Est-ce que le Dieu de votre enfance est le même pour vous aujourd’hui ?

Oui, j’ai conservé avec lui un rapport très enfantin. Je me rends compte que si je prie, je prie de la même 
façon que quand j’étais petite.

Avez-vous déjà rencontré Dieu ?

Non, je ne dirais pas ça. L’idée de Dieu est présente partout… Dans la terre, dans les arbres. Je suis très sensible à la nature, à ses manifestations. C’est une façon de sentir le monde. Par moments, on peut avoir l’impression que Dieu existe parce qu’on se sent vivre, tout simplement. Ce sont des moments très agréables : se sentir vivre, bouger. Le mal qu’a fait l’Eglise pendant des années, ça a été la contrainte du corps. Si nous sommes des créatures de Dieu, le corps en fait partie : il doit manifester le plaisir qu’il éprouve à vivre pour témoigner de l’existence de Dieu.

Agissez-vous dans la vie en fonction de vos rapports avec Dieu ?

J’essaie de ne pas faire de tort à mon prochain, de me conduire le plus honnêtement au sens moral du terme. Je ne crois pas que Dieu ait grand-chose à faire de ça. Mais c’est vis-à-vis de moi-même. C’est une question d’honneur. Un jour quelqu’un m’a dit cette phrase superbe : « L’honneur, c’est l’idée qu’on a de soi. »

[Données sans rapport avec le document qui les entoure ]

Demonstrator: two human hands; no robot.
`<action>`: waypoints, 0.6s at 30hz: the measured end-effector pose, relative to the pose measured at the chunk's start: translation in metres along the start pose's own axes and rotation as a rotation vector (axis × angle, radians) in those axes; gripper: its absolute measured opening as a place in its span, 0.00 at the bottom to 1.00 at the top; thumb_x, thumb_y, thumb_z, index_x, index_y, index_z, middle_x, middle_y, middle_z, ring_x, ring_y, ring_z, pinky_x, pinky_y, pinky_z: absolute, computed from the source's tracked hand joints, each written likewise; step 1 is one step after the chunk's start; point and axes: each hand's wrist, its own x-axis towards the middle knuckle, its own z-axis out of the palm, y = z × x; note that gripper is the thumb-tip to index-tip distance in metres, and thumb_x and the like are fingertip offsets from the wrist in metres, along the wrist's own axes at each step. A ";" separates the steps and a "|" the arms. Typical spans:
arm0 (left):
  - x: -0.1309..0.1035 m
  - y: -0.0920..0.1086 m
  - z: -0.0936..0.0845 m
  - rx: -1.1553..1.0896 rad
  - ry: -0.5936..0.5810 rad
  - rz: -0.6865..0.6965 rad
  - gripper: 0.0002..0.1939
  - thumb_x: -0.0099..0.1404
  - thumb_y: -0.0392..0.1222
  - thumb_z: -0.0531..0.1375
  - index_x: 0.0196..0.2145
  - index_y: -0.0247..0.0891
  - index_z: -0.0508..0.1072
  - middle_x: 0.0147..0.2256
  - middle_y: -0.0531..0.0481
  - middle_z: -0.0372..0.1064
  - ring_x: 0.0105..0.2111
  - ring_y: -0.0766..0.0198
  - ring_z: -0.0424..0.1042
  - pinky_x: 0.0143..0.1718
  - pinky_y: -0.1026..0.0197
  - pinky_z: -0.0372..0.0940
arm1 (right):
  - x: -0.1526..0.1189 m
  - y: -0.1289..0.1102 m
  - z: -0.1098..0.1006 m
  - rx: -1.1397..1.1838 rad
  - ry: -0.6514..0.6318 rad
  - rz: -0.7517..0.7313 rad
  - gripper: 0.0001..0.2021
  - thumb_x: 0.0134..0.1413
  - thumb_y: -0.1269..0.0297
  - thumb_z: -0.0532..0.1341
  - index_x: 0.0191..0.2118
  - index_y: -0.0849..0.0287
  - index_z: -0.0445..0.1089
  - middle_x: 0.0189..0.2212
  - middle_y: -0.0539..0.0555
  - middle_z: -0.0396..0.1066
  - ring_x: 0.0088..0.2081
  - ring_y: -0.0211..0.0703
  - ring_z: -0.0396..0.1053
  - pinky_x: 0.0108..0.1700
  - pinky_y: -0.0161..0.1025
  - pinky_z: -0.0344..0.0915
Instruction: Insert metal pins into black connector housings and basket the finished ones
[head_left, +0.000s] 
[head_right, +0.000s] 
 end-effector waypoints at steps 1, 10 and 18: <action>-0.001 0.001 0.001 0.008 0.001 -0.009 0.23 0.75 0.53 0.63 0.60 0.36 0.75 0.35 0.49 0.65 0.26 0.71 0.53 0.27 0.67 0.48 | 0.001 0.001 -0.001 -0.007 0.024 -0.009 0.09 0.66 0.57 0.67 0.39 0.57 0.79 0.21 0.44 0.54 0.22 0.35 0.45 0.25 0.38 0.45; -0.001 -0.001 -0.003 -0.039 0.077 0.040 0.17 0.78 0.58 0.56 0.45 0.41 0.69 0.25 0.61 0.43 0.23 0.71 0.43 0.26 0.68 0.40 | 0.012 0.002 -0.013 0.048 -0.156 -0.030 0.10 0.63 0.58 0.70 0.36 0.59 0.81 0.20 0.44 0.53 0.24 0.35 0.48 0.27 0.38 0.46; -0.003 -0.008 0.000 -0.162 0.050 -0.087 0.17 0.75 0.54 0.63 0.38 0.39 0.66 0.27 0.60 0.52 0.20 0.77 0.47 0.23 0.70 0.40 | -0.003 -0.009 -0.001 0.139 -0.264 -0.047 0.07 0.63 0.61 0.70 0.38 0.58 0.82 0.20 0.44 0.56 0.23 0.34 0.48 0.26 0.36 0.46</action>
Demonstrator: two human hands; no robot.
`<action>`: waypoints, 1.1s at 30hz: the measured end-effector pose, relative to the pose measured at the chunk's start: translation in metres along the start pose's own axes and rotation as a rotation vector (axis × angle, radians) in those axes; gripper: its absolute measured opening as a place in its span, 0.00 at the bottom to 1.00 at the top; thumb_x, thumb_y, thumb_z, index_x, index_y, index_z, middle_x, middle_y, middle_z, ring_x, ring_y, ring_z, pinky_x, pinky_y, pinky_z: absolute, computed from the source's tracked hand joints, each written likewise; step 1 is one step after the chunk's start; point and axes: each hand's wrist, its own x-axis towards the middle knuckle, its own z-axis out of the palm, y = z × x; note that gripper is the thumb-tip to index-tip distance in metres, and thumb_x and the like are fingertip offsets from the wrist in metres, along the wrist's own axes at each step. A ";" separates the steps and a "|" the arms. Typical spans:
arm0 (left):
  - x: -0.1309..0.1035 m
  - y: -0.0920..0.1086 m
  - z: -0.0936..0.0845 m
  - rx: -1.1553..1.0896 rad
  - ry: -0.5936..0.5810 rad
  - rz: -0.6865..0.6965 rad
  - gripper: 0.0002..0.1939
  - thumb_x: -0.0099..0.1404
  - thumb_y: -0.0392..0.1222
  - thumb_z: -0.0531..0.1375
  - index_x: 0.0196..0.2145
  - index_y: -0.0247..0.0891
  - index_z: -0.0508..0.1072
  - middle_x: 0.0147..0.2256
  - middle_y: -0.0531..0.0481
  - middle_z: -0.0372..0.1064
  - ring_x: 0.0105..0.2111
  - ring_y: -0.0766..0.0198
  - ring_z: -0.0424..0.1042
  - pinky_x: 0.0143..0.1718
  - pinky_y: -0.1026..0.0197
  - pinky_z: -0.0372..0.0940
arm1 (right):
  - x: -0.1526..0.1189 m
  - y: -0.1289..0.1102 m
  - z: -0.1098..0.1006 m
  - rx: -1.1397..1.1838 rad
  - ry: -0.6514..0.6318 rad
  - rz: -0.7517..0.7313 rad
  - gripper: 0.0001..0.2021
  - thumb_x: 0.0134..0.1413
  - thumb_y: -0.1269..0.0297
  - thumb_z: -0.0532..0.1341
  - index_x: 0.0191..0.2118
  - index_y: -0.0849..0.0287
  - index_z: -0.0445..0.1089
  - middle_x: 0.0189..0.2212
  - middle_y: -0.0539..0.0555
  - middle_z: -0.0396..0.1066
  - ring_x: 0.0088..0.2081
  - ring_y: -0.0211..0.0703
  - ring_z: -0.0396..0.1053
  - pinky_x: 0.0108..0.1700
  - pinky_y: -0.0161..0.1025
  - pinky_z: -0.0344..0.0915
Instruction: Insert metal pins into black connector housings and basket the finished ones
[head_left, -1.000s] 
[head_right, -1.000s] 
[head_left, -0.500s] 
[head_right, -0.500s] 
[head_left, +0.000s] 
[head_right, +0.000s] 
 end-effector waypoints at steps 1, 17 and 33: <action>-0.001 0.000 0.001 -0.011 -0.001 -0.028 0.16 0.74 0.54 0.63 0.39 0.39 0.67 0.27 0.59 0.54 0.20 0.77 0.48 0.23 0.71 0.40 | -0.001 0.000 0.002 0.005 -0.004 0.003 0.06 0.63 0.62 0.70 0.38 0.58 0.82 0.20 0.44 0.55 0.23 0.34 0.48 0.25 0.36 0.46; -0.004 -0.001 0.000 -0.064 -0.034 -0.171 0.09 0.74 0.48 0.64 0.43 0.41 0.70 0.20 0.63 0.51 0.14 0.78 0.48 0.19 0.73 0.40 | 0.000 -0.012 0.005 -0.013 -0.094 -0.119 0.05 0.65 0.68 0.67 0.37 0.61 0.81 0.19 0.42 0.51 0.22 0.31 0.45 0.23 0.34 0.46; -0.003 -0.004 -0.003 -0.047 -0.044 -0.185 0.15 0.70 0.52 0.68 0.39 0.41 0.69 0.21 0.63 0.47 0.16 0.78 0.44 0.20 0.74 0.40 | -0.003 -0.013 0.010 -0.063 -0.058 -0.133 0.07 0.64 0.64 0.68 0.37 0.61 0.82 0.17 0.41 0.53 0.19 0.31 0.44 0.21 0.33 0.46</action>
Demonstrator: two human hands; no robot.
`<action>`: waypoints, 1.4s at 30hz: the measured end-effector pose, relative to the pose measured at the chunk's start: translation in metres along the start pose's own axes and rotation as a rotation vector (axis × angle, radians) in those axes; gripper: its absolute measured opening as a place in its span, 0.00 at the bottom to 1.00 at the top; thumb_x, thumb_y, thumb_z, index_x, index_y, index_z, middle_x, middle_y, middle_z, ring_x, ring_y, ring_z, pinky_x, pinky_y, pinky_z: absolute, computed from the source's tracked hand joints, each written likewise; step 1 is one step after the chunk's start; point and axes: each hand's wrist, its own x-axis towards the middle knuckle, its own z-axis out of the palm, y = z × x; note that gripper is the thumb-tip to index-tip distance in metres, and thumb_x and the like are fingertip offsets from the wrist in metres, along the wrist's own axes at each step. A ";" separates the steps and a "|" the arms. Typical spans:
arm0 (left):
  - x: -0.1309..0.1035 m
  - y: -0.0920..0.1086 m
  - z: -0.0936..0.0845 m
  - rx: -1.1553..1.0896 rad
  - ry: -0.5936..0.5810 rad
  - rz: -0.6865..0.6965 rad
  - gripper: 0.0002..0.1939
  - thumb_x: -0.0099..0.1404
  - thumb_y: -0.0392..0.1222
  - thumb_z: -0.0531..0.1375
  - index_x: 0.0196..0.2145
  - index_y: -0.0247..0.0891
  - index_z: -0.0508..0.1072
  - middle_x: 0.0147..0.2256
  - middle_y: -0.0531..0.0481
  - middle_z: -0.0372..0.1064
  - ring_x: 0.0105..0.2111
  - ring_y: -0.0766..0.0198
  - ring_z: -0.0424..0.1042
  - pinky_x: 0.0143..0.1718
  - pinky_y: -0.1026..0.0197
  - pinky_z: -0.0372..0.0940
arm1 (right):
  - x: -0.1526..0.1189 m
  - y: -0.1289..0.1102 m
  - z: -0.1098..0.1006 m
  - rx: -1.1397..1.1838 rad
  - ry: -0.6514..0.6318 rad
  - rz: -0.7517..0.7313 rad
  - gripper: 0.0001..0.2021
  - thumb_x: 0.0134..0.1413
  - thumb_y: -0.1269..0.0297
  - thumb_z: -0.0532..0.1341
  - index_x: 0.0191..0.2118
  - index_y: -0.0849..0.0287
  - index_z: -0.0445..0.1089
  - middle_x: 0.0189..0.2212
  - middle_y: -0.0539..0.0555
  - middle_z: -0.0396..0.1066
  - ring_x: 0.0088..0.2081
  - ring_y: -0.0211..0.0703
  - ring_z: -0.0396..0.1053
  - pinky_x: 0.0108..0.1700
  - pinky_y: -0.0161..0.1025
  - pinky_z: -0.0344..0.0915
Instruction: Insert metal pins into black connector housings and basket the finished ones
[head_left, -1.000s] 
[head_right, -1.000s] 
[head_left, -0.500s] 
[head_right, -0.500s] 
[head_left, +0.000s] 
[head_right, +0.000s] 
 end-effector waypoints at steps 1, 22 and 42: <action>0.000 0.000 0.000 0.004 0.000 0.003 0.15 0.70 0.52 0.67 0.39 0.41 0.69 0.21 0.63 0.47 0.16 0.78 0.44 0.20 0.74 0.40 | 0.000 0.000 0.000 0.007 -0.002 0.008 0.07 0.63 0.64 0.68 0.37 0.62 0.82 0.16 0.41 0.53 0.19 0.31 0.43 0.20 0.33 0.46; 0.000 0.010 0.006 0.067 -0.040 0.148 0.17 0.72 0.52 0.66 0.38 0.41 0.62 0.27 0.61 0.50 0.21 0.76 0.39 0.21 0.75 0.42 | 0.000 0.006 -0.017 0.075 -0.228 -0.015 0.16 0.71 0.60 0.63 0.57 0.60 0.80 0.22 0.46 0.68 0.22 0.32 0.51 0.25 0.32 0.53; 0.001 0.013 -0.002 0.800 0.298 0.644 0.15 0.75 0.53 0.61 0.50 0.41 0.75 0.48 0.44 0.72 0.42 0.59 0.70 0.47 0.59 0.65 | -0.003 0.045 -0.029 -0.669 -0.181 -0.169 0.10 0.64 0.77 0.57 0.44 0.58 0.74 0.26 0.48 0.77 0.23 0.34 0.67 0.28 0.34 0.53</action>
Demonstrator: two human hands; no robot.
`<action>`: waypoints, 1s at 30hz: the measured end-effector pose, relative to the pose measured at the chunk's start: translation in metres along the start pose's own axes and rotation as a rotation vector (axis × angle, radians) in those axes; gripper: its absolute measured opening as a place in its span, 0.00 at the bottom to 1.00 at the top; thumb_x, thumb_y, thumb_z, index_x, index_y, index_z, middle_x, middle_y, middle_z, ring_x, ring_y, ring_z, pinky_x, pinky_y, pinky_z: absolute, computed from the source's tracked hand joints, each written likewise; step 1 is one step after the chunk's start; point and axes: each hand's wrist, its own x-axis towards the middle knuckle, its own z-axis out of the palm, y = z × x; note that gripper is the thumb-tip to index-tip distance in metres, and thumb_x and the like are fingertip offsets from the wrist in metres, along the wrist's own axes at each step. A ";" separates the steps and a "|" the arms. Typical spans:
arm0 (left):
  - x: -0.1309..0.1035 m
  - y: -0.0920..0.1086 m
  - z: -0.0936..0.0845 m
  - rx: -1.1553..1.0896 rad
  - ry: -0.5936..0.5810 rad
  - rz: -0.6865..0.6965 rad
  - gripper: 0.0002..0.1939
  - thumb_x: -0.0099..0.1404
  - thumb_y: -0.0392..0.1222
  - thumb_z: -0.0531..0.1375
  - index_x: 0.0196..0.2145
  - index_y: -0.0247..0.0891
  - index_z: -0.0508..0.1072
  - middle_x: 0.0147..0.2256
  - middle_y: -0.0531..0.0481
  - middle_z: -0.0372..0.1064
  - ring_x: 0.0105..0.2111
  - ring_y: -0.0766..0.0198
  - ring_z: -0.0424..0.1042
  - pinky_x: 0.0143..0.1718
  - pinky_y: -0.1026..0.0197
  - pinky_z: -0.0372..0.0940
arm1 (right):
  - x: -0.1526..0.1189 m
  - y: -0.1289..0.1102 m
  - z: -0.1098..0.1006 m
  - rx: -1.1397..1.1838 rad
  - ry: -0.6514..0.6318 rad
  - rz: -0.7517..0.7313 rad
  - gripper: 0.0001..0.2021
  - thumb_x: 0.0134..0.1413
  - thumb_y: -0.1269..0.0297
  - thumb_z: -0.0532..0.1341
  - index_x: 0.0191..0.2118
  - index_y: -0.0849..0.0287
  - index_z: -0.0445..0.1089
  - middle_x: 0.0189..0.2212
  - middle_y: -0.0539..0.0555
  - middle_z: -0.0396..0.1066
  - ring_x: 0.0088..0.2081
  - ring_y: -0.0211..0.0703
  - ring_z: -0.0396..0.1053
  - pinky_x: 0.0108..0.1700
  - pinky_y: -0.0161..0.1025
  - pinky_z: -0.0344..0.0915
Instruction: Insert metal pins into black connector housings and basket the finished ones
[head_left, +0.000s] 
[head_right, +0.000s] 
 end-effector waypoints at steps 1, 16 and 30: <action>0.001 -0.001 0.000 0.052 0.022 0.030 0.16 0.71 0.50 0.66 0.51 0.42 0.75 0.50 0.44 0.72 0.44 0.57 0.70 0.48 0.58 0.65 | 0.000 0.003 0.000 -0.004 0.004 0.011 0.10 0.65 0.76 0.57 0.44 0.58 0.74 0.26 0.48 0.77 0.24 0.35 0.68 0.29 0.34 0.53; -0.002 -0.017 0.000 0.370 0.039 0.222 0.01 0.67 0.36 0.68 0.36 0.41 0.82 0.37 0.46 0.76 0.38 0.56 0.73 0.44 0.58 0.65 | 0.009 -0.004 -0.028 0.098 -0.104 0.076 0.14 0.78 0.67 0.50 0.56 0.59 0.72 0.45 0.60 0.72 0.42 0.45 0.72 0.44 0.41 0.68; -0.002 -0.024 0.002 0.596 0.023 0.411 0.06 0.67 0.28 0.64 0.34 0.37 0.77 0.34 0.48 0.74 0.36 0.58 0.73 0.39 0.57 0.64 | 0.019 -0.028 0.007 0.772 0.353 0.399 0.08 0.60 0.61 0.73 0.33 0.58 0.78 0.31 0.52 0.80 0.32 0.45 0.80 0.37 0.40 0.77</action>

Est-ce que Dieu vous aide ?

Il m’aide autant que les gens qui ont vécu avant moi. Si on admet que Dieu est en chacun de nous, oui… Il y a plein de choses qu’on ignore du fonctionnement du monde, de l’esprit, de l’âme, et je crois qu’il faut être très réceptif, très humble, ne pas avoir des idées toutes faites sur tout : être en état d’ouverture, être en état d’abandon entre les mains de Dieu -C’est Bossuet qui le dit- être en état d’abandon, c’est-à-dire de réceptivité, d’écoute, que ce soit de l’autre, que ce soit du monde, que ce soit de Dieu, que ce soit quand vous écrivez… Je suis humble quand j’écris. Je guette.

Pourtant, quand vous écrivez, vous êtes Dieu : vous créez des personnages qui vivent.

Je n’aurais pas cette outrecuidance. Je crée comme tout créateur, comme tout artiste, mais on crée avec ceux qui nous ont précédés. Dieu, s’Il existe, est à l’origine de tout. Nous, nous sommes un maillon de la chaîne, un grain de sable. Ce qui touche à la religion m’intéresse. Peut-être qu’un jour, j’écrirai moi-même une histoire sur un ordre religieux. Je trouve que les fondateurs, les saint Benoît, saint Dominique, Thérèse d’Avila ont une démarche intellectuelle et spirituelle passionnante.

Dieu est-il d’actualité ?

Je vais vous répondre par une boutade : Dieu est de toute éternité. Les rapports avec Dieu, actuellement, ne sont plus très intéressants, peut-être parce que la foi n’est plus pure et qu’il n’y a plus suffisamment de candeur, de sincérité tout simplement. Il y a des gens qui se disent chrétiens et croyants et qui portent la mesquinerie et la petitesse d’esprit sur leur visage. Je me dis que ça ne devrait pas être comme ça ! Je suis peut-être trop exigeante.